§ Work to be completed
From the data that follows, print exactly the lines starting at the one containing "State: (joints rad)" and ending at the one containing "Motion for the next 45"; include both of them and nothing more.

§ Given entries
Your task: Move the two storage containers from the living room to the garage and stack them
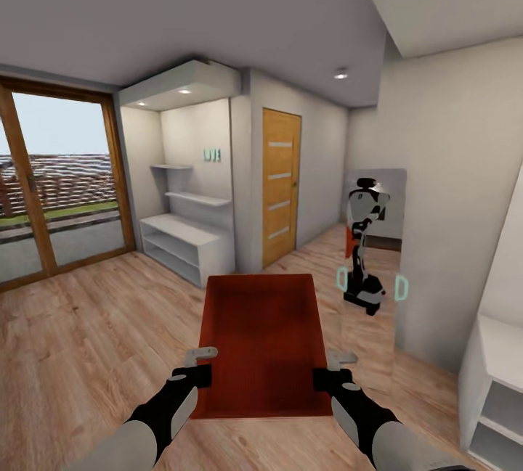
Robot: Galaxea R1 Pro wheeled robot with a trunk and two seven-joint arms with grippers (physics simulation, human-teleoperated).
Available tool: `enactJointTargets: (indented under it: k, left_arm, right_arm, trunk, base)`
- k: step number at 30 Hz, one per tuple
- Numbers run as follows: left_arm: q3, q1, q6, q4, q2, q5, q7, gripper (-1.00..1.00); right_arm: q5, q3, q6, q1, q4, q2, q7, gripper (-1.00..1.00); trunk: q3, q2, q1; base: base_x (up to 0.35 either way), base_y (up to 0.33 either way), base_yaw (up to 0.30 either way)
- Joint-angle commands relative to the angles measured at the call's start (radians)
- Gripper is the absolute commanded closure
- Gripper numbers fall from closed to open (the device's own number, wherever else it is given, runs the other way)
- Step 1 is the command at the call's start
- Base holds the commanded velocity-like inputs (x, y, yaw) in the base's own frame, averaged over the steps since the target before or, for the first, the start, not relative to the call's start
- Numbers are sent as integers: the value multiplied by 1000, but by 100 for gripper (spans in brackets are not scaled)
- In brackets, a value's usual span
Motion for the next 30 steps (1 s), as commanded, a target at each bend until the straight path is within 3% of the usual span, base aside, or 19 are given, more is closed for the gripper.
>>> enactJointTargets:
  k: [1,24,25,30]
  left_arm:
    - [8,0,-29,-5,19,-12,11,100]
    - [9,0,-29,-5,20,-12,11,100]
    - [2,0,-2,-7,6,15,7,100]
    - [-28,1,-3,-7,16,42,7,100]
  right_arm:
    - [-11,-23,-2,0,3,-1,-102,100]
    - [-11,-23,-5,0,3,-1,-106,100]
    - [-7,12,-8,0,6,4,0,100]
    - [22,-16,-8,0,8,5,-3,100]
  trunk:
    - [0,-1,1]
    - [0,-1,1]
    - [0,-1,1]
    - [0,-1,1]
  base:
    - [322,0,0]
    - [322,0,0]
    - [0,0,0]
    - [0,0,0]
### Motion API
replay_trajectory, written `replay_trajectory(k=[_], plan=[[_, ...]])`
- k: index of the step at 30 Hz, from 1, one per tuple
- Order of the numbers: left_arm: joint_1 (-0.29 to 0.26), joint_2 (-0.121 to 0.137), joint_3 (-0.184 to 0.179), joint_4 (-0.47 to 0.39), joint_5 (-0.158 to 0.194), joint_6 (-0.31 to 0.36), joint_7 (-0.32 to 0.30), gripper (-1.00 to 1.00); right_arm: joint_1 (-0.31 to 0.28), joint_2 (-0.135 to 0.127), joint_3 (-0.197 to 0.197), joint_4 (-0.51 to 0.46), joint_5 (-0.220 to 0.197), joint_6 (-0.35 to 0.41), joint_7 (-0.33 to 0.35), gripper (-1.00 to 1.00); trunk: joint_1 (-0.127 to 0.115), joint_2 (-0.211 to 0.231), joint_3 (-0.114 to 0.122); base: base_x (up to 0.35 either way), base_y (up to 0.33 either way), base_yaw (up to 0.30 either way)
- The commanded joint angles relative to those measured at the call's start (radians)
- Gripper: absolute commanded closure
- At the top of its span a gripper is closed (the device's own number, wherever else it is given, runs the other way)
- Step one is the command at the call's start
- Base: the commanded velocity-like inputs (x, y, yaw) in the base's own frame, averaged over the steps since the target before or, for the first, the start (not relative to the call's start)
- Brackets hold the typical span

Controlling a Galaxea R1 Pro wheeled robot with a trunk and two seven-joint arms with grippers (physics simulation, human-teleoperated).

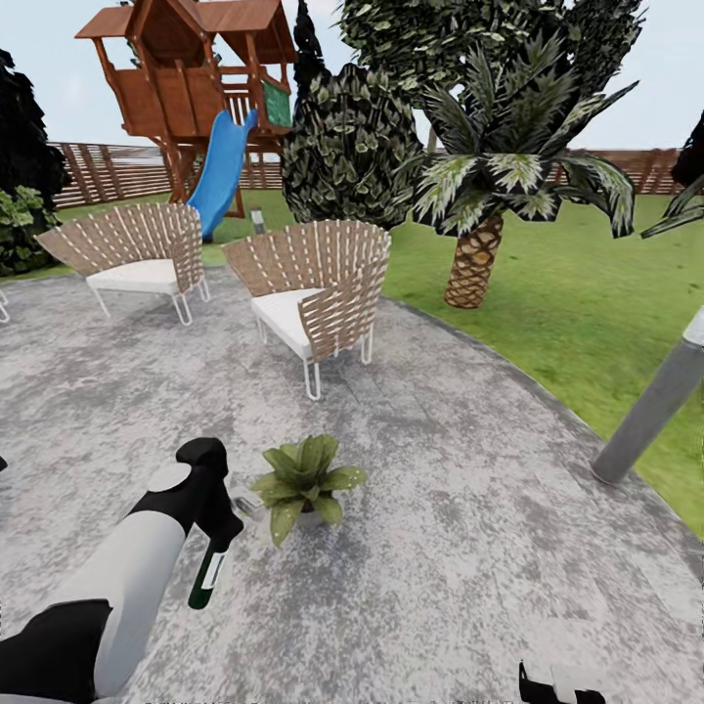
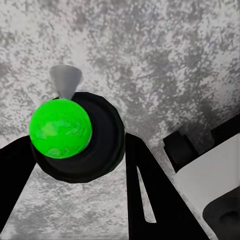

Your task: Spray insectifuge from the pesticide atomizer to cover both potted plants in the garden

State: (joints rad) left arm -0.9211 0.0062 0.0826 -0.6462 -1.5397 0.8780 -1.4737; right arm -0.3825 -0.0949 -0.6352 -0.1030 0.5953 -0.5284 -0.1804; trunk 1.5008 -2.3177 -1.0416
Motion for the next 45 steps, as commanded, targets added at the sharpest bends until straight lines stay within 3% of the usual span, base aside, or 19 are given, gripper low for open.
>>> replay_trajectory(k=[1, 10, 27, 35, 37, 41, 42, 43, 45], plan=[[0.001, -0.001, 0.002, 0.001, -0.009, 0.011, -0.009, 1.00, -0.001, 0.000, -0.004, 0.002, 0.011, -0.003, -0.006, -1.00, 0.000, 0.000, -0.001, -0.095, 0.282, -0.076], [0.003, -0.003, -0.002, 0.004, -0.012, 0.010, -0.008, 1.00, -0.001, 0.001, -0.004, 0.002, 0.011, -0.004, -0.005, -1.00, 0.000, 0.000, -0.001, 0.098, 0.298, -0.021], [0.005, -0.003, 0.000, 0.004, -0.011, 0.008, -0.007, 1.00, -0.001, 0.001, -0.006, 0.002, 0.010, -0.004, -0.005, -1.00, 0.000, 0.000, -0.023, 0.200, 0.277, -0.170], [0.007, -0.015, 0.004, 0.006, -0.010, -0.044, -0.009, 1.00, -0.001, 0.001, -0.006, 0.002, 0.010, -0.004, -0.005, -1.00, 0.000, 0.000, -0.036, 0.141, 0.103, -0.084], [0.007, -0.029, 0.003, 0.006, -0.010, -0.046, -0.012, 1.00, -0.001, 0.001, -0.006, 0.002, 0.011, -0.004, -0.005, -1.00, 0.000, 0.000, -0.039, 0.005, 0.003, -0.080], [0.005, -0.091, -0.005, 0.006, -0.012, -0.048, -0.022, 1.00, -0.001, 0.001, -0.006, 0.002, 0.010, -0.004, -0.005, -1.00, 0.000, 0.000, -0.046, 0.001, 0.001, -0.080], [0.004, -0.093, -0.010, 0.005, -0.013, -0.048, -0.022, 1.00, -0.001, 0.001, -0.006, 0.002, 0.010, -0.004, -0.005, -1.00, 0.000, 0.000, -0.047, 0.000, 0.000, -0.080], [0.004, -0.093, -0.016, 0.005, -0.013, -0.048, -0.023, 1.00, -0.001, 0.001, -0.006, 0.002, 0.011, -0.004, -0.006, -1.00, 0.000, 0.000, -0.049, 0.000, 0.000, -0.080], [0.006, -0.058, -0.020, 0.007, -0.012, -0.050, -0.024, 1.00, -0.001, 0.001, -0.006, 0.002, 0.011, -0.004, -0.006, -1.00, 0.000, 0.000, -0.052, 0.000, 0.000, -0.080]])
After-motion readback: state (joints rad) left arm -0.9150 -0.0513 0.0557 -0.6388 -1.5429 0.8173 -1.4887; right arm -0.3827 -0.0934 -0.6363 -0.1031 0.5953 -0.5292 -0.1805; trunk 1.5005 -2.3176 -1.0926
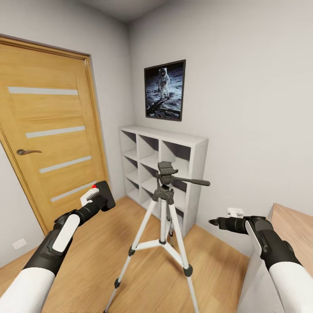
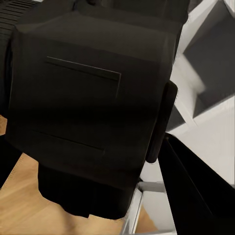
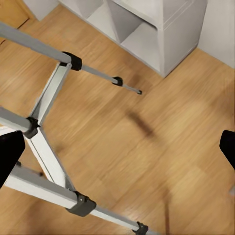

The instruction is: Attach the digital camera to the camera tripod in the bedroom.

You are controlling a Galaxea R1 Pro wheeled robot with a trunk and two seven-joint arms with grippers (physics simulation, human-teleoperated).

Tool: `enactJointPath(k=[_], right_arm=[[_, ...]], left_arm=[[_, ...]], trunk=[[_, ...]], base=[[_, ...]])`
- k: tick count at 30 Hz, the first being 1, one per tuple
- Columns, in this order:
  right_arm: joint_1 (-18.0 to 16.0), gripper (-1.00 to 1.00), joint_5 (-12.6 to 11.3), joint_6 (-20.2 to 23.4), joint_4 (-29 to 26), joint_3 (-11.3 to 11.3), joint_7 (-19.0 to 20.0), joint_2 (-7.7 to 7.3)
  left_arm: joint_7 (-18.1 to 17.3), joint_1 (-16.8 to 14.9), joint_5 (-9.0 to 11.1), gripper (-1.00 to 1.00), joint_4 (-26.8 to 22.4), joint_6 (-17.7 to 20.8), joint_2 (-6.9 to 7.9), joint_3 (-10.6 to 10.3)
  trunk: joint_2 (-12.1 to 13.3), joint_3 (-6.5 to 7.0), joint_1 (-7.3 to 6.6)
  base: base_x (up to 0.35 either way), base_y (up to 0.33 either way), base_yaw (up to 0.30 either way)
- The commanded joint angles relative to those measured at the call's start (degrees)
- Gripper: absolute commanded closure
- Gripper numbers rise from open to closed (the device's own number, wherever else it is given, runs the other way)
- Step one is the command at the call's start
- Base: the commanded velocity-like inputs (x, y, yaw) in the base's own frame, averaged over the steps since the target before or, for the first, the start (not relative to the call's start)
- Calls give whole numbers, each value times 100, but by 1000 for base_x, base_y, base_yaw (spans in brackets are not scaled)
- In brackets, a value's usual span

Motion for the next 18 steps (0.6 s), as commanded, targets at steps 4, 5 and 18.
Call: enactJointPath(k=[4, 5, 18], right_arm=[[0, -100, -29, 16, 0, -4, -102, 8], [0, -100, -29, 16, 0, -2, -107, 8], [0, -100, -24, 15, -4, 5, -112, 8]], left_arm=[[32, -2, 56, 100, -7, 19, -6, 2], [32, -2, 56, 100, -9, 18, -8, 1], [35, -1, 57, 100, 14, 17, -62, -16]], trunk=[[-5, 8, 3], [-5, 11, 3], [-5, 31, 3]], base=[[6, -4, 245], [1, -1, 263], [0, -1, 144]])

§ Solution to the problem
State: (joints rad) left arm -0.9211 0.0062 0.0826 -0.6462 -1.5397 0.8780 -1.4737; right arm -0.3825 -0.0949 -0.6352 -0.1030 0.5953 -0.5284 -0.1804; trunk 1.5008 -2.3177 -1.0416
Motion for the next 45 steps, as commanded, targets added at the sharpest bends until straight lines stay within 3% of the usual span, base aside, or 19 are given, gripper low for open.

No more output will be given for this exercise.